The U.S. Coast Guard is known for many of its heroic endeavors, especially when it comes to rescuing civilians. However, the military branch known for its harrowing rescues has part of its origins in something people might find surprising: fighting smugglers and pirates.
The agency was founded on Aug. 4, 1790, when President George Washington signed the Tariff Act, according to the USCG.
Written and submitted by Secretary of Treasury Alexander Hamilton, the Tariff Act authorized the construction of 10 small ships called "cutters" under the control of the Treasury Department. The purpose of the ships, or "revenue cutters", was to enforce federal tariff and trade laws and to prevent smuggling and piracy.
In fact, the first anti-piracy action occurred in 1793. According to the USCG, the cutter Diligence ran a pirate vessel ashore in Chesapeake Bay.
Policing commerce on bays and other waterways was significant at the time. As neither the interstate nor the automobile existed, waterways and shipping vessels that traveled on them were the fastest and most convenient way to transport people and goods.
Given the valuable nature of some cargo, creating a maritime agency to protect them was a major priority for the American government, particularly the Treasury Department. In fact, the agency, which would later be called the Revenue Cutter Service, served as the country’s only maritime armed force until the Navy was established in 1798.
In the years that followed, the Revenue Cutter Service experienced a transformation. In 1915, it was combined with the U.S. Life-Saving Service, an agency comprised of dozens of crews stationed around the country’s coastlines with the purpose of saving the lives of people at sea.
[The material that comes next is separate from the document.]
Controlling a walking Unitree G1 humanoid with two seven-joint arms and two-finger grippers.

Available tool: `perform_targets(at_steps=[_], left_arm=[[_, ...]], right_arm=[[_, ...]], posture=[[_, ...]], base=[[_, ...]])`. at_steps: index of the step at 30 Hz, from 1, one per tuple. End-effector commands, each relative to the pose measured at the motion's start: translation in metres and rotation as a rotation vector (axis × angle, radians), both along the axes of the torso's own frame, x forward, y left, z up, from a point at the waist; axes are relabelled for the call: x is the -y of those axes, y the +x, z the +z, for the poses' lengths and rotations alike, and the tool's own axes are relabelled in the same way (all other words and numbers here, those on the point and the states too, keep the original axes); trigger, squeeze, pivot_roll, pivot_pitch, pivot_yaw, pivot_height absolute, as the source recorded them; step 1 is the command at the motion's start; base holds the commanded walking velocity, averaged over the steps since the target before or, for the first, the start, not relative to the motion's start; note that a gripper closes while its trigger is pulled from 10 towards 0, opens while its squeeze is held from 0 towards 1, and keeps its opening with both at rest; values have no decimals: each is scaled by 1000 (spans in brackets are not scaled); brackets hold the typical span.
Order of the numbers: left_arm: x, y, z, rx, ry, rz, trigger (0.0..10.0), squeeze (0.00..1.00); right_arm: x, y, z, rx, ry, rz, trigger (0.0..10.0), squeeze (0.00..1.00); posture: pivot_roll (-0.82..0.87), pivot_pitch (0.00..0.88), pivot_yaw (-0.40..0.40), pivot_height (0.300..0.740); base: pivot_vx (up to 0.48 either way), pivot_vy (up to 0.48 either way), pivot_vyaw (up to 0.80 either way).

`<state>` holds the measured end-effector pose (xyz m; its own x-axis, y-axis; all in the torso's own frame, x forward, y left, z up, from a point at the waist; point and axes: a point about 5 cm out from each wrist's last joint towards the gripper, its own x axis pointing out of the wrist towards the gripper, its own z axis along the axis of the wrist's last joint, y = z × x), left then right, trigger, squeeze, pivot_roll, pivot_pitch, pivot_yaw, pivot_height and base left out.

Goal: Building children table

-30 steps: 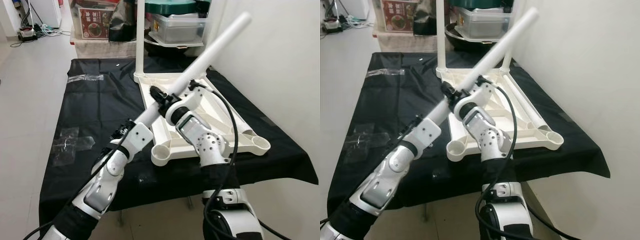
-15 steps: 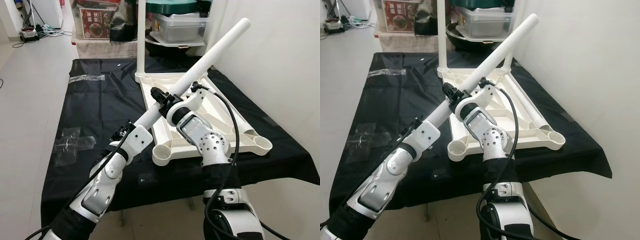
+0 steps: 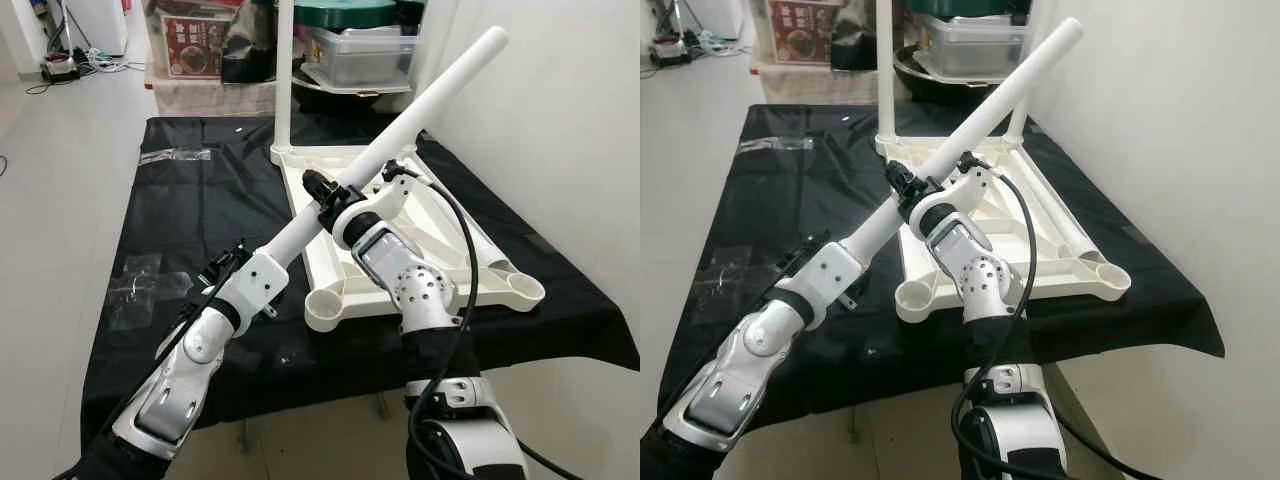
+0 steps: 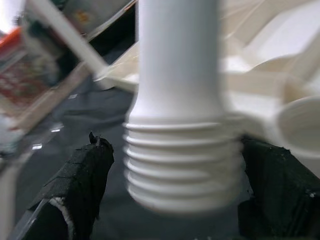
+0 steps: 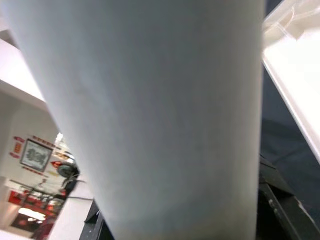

This merger resulted in the establishment of the "U.S. Coast Guard".
According to the USCG, the legislation that created the official USCG also codified the service’s long history of working alongside the nation’s other armed forces to defend the country by stating it "shall constitute a part of the military forces of the United States."
In times of peace, the USCG operates as part of the Department of Homeland Security, while during times of war, it serves as part of the Navy.
Today, the Coast Guard serves as a law enforcement organization, a regulatory agency, a member of the U.S. Intelligence Community and a first responder, according to the USCG said.
It boasts a membership of more than 50,000, operating a fleet of 259 Cutters, 200 aircraft and more than 1,600 boats. According to the USCG, it oversees the high seas, more than 95,000 miles of U.S. coastline, 4.5 million square miles of the U.S. Exclusive Economic Zone.